5 boys and 4 girls sit in a straight line. Find the number of ways in which they can be seated if two girls are together and the other 2 are also together but separate from the first two.
(a) 43200
(b) 42200
(c) 84200
(d) 64400

Answer 1

Solution

Hint:Calculate the number of ways of arranging 5 boys. Calculate the number of choosing 2 spaces out of 6 spaces between boys. Calculate the number of ways of choosing 2 girls to be seated together. Calculate the number of ways of arranging the 2 pairs of girls. Multiply all these values to calculate the number of ways of arranging all the people.

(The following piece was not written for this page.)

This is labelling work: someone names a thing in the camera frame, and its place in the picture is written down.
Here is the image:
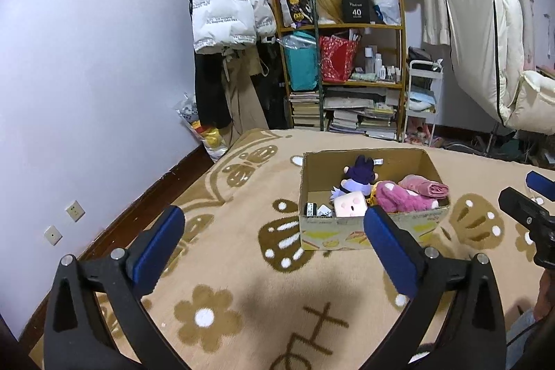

Complete step-by-step answer:
We have to arrange the seating of 5 boys and 4 girls such that two girls are together and the other 2 are also together but separate from the first two.
We will first calculate the number of ways of arranging 5 boys.
We know that we can arrange ‘n’ objects in $n!$ ways.
Substituting $n=5$ in the above expression, the number of ways of arranging 5 boys is $=5!=5\times 4\times 3\times 2\times 1=120$ .
We know that there is a space between any two consecutive boys. So there are 4 paces between boys and one space at each end of the line in which the boys are sitting.
Thus, the total number of spaces around boys is $=2+4=6$ .
We will now choose any two spaces to seat the 2 pairs of girls.
We know that we can choose ‘r’ objects out of ‘n’ objects in ${}^{n}{{C}_{r}}$ ways.
So, the number of ways of choosing two spaces out of 6 spaces is $={}^{6}{{C}_{2}}=\dfrac{6!}{2!4!}=\dfrac{6\times 5}{2}=15$ .
We will now choose any two girls out of 4 girls who can be seated together.
So, the number of ways of choosing 2 girls out of 4 girls is $={}^{4}{{C}_{2}}=\dfrac{4!}{2!2!}=\dfrac{4\times 3}{2}=6$ . The remaining two girls can be seated together.
We will now calculate the number of ways to arrange the seating of 2 pairs of girls.
We can arrange each pair of girls in $=2!=2$ ways. So, we can arrange both pairs of girls in $=2\times 2=4$ ways.
We will now calculate the number of ways to seat all of them in a straight line. To do so, we will multiply all the above-calculated values.
So, we have $=120\times 15\times 6\times 4=43200$ .
Hence, the number of ways to arrange the seating of 5 boys and 4 girls such that two girls are together and other 2 are also together but separate from the first two is 43200, which is option (a).

Note: We must know the combinatorial formula ${}^{n}{{C}_{r}}=\dfrac{n!}{r!\left( n-r \right)!}$ . We can’t solve this question without using the fact that we can arrange ‘n’ objects in $n!$ ways and we can choose ‘r’ objects out of ‘n’ objects in ${}^{n}{{C}_{r}}$ ways.